Philip reached for the tray. “I’ll take it.”

“No, you go ahead with the omelettes.”

“Let me.” Celia lifted the tray with a firmness that caused both to relinquish their hold on it. “I want to say hello anyway.”

“Good idea,” Philip said. “But tell her you can’t stay; breakfast will be waiting.”

“Shall I call her tía like always?” Celia asked. “Or should it be madame?”

“Oh, these days it’s definitely madame,” Franci clarified. “But still tía for my mother. That will make them both feel superior.”

Celia climbed the steps to the apartment over the garage. The old lady, hearing her pause outside the door, called, “Entrez.”

Celia stepped into the room and saw Philip’s mother propped against the headboard of a large bed, her bottle-bright hair vivid as a child’s orange crayon against a pillowcase printed with pink rosebuds. “Bonjour, Madame.”

“Celia, ma chérie! Tu parles la langue de mon père!” Renée Morceau responded in such an atrocious accent that Celia almost laughed aloud.

“A few words,” Celia acknowledged, placing the tray before her. She brushed the woman’s cheek with her own, noticing, as she did so, that only one side of the wrinkled face had received the dubious benefits of heavy-handed powdering. “I am sorry I can’t stay, but breakfast is ready downstairs.”

“Go, go.” Renée Morceau already had knife in hand and was attacking the bread and jam. “We shall chat later, n’est-ce pas?”

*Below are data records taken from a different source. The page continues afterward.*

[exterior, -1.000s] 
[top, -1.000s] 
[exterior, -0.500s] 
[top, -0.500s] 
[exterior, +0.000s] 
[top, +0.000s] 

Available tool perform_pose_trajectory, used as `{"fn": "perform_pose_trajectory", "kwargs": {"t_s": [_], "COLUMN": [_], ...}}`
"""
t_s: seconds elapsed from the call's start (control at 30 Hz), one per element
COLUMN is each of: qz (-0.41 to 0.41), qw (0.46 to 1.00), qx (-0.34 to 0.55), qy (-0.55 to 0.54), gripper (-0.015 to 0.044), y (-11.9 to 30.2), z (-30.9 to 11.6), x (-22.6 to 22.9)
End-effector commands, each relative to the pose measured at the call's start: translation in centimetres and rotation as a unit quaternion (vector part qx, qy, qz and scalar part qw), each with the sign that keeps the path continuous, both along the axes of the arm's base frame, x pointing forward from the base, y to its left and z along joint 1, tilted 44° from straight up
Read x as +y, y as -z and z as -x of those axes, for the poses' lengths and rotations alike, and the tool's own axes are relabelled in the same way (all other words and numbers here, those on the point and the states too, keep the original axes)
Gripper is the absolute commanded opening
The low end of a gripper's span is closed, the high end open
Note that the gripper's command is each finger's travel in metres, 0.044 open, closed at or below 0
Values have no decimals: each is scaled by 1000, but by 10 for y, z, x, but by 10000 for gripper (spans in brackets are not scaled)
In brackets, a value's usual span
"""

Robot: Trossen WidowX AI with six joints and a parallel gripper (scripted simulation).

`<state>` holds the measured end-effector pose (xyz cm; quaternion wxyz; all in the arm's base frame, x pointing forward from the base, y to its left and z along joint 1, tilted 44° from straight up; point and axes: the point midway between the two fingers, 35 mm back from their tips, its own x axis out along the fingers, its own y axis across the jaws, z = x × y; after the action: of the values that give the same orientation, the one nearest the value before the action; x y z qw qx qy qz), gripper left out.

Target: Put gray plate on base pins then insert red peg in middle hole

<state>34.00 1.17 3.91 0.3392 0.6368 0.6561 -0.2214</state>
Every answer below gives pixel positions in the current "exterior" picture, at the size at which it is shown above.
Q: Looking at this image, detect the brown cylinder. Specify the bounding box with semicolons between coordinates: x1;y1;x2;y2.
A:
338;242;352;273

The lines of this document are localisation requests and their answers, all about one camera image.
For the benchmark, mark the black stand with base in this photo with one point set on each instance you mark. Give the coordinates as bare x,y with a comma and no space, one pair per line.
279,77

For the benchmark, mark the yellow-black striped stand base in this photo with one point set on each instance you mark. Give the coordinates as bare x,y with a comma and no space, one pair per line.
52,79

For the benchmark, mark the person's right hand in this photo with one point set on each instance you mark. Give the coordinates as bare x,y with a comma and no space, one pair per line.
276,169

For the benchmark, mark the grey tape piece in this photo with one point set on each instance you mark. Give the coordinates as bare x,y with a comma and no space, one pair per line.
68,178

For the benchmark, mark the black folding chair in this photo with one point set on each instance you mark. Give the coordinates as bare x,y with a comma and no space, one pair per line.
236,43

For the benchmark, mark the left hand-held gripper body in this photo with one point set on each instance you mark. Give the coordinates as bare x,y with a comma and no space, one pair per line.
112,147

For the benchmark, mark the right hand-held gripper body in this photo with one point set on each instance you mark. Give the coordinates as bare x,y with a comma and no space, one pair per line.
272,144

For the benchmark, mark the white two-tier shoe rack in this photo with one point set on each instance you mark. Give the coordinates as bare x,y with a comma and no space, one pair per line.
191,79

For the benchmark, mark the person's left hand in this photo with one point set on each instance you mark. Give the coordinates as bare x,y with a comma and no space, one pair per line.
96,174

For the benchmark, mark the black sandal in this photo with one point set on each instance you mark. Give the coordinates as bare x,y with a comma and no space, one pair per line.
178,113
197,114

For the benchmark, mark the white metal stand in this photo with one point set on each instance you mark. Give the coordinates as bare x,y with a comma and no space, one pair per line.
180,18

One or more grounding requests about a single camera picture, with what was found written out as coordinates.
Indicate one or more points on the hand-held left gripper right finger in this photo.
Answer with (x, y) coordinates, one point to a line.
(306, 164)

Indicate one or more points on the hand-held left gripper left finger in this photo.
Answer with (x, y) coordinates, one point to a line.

Celia slid into her chair at the kitchen table. Philip eased a perfect fresh-herb omelette onto her plate. “Um!” Celia murmured appreciatively. “You can deny your French heritage all you want, Philip, but you did not get your flair for elegant cuisine from the Cubans.”

“Didn’t I tell you that’s why I married him?” Franci poured coffee all around. “As soon as I found out he liked to cook but didn’t know how to make rice and beans.” Again the shared laughter at what had to be an old joke between them.

Philip divided the second omelette and slid one half onto each of his and Franci’s plates with a practised air that suggested this was their breakfast routine. Philip ate quickly, saying apologetically, “Sorry, but duty calls.”

Guilty for her dawdling, Celia pushed another bite of omelette into her mouth and washed it down with a swallow of orange juice.

“Take your time,” Franci admonished. “Philip is in a hurry, not us. When you’re finished you can take a shower and I’ll drive you to the campus.”

“It’s so close,” Celia protested. “I can walk there easier than Philip can walk to work.”

“I don’t walk!” Philip crossed the living room to where a shiny Flying Pigeon bicycle was parked. Striking a pose beside it, he told Celia, “I fly.

When he had gone out, Celia and Franci relaxed over a second cup of coffee. “Does he always bike to work?” Celia asked.

“Except when it rains,” Franci said proudly. “And what it’s done for his body! Maybe you noticed? He’s got the buns of a twenty-year-old.”